TASK OBJECTIVE: Going through the data below, please show each line containing the string "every".

DATASET EXCERPTS:
══════════════════════════════

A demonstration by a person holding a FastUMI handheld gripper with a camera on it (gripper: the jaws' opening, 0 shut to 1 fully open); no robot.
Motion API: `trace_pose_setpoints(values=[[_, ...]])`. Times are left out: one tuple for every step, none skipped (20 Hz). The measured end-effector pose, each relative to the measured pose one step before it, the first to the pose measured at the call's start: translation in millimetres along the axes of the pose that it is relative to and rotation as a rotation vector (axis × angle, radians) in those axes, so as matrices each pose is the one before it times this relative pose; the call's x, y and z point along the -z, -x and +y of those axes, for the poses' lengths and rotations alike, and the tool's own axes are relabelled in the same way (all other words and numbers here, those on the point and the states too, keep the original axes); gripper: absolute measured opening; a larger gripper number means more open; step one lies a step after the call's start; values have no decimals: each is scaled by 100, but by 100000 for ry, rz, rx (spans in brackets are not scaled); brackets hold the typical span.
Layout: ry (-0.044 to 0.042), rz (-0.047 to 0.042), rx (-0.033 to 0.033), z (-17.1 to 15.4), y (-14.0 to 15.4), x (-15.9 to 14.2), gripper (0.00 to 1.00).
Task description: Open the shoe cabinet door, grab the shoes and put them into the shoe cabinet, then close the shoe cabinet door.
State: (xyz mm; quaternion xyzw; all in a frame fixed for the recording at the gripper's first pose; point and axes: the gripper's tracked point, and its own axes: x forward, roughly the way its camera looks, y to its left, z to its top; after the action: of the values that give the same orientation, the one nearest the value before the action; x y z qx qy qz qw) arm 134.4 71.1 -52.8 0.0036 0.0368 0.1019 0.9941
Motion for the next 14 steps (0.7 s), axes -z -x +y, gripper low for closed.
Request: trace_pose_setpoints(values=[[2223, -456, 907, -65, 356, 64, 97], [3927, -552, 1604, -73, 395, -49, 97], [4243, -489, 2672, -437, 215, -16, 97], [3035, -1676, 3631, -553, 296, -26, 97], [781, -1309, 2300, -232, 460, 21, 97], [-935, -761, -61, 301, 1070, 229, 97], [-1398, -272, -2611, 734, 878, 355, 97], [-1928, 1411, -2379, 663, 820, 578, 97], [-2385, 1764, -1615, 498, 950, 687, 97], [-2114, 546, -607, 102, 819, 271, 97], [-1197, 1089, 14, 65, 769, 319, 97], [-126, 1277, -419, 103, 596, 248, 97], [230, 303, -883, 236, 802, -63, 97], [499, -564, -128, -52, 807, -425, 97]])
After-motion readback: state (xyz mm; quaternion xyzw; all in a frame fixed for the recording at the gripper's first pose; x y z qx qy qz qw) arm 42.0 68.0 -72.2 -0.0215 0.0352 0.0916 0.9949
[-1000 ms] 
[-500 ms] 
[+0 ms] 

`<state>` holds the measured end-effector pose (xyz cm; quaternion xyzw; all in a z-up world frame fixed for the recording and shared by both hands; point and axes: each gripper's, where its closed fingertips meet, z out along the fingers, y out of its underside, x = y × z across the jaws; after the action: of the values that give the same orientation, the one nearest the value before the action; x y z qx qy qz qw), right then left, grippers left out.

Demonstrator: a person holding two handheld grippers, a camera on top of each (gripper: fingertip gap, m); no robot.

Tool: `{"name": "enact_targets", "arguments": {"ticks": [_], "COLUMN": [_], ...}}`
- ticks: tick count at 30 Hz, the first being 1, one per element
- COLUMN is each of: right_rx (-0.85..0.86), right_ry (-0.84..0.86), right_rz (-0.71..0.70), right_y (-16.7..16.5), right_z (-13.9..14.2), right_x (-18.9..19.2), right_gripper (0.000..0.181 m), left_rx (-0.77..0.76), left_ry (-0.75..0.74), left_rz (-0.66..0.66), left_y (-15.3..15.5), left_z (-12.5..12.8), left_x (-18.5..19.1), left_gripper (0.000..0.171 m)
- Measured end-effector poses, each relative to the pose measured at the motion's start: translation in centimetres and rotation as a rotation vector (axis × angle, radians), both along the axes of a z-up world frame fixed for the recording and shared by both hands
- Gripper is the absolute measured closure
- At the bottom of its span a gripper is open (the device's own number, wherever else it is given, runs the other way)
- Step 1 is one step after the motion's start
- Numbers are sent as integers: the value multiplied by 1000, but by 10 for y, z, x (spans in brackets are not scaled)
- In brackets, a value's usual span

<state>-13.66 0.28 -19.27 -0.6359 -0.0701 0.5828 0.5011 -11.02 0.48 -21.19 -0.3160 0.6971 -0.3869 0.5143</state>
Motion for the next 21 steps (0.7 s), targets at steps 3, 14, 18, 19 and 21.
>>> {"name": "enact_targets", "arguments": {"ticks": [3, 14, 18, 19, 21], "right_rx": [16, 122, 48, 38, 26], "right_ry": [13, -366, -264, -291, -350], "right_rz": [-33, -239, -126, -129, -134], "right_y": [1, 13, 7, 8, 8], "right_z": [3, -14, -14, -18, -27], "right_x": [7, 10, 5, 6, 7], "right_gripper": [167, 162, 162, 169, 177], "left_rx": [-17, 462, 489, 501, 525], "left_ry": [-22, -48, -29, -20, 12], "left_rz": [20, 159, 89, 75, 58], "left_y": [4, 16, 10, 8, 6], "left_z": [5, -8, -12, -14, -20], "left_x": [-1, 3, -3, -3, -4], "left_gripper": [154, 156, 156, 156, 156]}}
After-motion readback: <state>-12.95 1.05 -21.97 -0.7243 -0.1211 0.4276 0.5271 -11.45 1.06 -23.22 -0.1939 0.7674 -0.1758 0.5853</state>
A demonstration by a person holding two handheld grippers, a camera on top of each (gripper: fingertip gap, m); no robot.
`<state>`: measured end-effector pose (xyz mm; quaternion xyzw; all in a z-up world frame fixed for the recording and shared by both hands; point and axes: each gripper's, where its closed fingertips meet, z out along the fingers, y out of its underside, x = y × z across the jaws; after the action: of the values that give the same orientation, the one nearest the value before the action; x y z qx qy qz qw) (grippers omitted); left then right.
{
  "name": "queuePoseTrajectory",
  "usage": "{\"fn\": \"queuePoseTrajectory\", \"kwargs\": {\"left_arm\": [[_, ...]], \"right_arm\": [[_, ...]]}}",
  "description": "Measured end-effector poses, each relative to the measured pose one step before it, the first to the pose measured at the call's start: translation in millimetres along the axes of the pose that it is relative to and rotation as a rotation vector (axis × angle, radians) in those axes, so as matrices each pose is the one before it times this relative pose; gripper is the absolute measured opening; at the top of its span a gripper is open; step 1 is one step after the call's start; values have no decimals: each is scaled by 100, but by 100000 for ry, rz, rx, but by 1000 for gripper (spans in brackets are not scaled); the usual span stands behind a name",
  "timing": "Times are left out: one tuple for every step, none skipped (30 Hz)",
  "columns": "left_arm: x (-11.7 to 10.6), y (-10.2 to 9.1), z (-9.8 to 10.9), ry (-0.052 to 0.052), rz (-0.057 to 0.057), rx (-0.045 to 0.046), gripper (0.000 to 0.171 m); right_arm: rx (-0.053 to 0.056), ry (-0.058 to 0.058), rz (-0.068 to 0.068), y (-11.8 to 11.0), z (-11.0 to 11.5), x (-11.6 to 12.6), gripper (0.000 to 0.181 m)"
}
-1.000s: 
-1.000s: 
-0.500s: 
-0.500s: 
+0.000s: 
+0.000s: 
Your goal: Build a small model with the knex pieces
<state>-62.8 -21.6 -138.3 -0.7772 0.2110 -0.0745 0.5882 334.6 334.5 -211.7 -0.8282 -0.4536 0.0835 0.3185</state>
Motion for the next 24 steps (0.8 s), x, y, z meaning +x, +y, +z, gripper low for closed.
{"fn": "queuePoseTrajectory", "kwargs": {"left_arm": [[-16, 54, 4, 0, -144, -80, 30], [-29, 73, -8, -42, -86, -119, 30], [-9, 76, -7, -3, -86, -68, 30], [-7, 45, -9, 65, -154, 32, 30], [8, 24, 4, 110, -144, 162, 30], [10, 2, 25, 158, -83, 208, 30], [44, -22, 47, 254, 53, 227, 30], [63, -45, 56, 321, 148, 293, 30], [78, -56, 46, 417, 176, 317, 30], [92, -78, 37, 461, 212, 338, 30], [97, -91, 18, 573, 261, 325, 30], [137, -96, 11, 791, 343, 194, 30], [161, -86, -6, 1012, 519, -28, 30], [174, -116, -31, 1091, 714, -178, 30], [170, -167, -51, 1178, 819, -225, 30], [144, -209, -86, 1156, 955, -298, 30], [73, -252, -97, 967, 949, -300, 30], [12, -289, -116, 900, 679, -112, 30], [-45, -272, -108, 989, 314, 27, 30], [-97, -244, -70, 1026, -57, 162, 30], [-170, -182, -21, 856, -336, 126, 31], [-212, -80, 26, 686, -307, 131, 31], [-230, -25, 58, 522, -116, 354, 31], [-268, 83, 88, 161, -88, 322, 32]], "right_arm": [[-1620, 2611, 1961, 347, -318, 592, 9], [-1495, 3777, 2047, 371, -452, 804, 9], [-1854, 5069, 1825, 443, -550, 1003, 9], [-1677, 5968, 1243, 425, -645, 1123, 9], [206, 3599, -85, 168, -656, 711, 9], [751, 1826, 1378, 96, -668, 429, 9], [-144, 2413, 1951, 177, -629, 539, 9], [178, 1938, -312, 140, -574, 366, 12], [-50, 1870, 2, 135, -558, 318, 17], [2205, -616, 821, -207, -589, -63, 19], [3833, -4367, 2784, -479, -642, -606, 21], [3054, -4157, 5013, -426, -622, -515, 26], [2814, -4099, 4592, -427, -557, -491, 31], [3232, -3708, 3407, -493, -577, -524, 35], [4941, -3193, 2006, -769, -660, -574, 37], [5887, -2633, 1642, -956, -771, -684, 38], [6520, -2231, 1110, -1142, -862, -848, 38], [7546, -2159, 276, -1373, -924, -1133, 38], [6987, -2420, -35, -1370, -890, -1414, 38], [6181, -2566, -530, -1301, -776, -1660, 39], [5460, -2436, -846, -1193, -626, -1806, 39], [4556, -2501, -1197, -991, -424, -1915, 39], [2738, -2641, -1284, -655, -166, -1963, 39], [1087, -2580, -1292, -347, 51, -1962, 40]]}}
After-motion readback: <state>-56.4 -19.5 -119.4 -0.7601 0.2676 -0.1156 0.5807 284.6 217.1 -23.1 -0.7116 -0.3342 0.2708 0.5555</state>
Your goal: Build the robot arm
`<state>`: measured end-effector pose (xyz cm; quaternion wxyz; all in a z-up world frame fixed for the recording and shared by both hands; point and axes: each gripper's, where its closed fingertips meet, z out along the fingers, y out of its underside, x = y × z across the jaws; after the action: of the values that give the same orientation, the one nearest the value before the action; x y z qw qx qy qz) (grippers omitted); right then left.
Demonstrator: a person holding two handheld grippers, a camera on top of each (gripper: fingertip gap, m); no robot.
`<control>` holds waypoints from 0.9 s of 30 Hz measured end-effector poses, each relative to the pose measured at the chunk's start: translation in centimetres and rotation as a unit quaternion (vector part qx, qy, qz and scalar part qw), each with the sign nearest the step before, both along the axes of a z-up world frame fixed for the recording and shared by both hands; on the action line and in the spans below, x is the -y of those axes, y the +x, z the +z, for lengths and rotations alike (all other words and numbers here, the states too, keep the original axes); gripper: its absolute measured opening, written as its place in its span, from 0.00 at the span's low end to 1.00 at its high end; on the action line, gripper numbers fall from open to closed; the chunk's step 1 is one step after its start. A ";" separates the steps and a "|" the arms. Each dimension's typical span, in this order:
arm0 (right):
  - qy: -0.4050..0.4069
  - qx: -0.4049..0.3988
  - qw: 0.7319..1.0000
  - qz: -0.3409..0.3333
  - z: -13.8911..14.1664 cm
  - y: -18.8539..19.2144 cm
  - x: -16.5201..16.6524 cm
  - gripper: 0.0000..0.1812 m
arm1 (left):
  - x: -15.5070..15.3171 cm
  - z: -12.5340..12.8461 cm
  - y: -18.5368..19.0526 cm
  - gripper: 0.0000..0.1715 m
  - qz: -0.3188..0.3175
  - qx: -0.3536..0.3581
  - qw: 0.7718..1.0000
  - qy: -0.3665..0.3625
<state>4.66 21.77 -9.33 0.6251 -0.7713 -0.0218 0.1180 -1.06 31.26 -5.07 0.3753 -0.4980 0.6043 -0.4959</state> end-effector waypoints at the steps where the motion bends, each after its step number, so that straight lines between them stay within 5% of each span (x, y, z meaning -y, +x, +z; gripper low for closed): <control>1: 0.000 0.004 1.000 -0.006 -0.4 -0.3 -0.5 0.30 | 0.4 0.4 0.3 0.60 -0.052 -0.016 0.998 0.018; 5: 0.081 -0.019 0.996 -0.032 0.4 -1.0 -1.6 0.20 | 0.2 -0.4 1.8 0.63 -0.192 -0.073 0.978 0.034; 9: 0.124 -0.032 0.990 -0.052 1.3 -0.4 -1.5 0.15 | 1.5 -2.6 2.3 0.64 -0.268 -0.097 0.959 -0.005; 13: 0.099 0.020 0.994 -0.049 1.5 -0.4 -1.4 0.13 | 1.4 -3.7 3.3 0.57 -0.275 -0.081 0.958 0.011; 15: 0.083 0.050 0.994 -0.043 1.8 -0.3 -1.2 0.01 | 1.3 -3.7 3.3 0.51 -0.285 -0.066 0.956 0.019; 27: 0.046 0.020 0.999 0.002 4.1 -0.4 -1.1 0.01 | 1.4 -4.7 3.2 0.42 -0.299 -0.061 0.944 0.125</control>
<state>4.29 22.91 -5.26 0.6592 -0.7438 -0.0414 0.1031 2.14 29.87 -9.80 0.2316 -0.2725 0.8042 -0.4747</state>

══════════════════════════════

EXERCISE OUTPUT:
Motion API: `trace_pose_setpoints(values=[[_, ...]])`. Times are left out: one tuple for every step, none skipped (20 Hz). The measured end-effector pose, each relative to the measured pose one step before it, the first to the pose measured at the call's start: translation in millimetres along the axes of the pose that it is relative to and rotation as a rotation vector (axis × angle, radians) in those axes, so as matrices each pose is the one before it times this relative pose; the call's x, y and z point along the -z, -x and +y of those axes, for the poses' lengths and rotations alike, and the tool's own axes are relabelled in the same way (all other words and numbers here, those on the point and the states too, keep the original axes); gripper: absolute measured opening; a larger gripper number means more open; step one lies a step after the call's start; values have no decimals: each is scaled by 100, but by 100000 for ry, rz, rx (spans in brackets are not scaled); brackets hold the typical span.
  "timing": "Times are left out: one tuple for every step, none skipped (30 Hz)",

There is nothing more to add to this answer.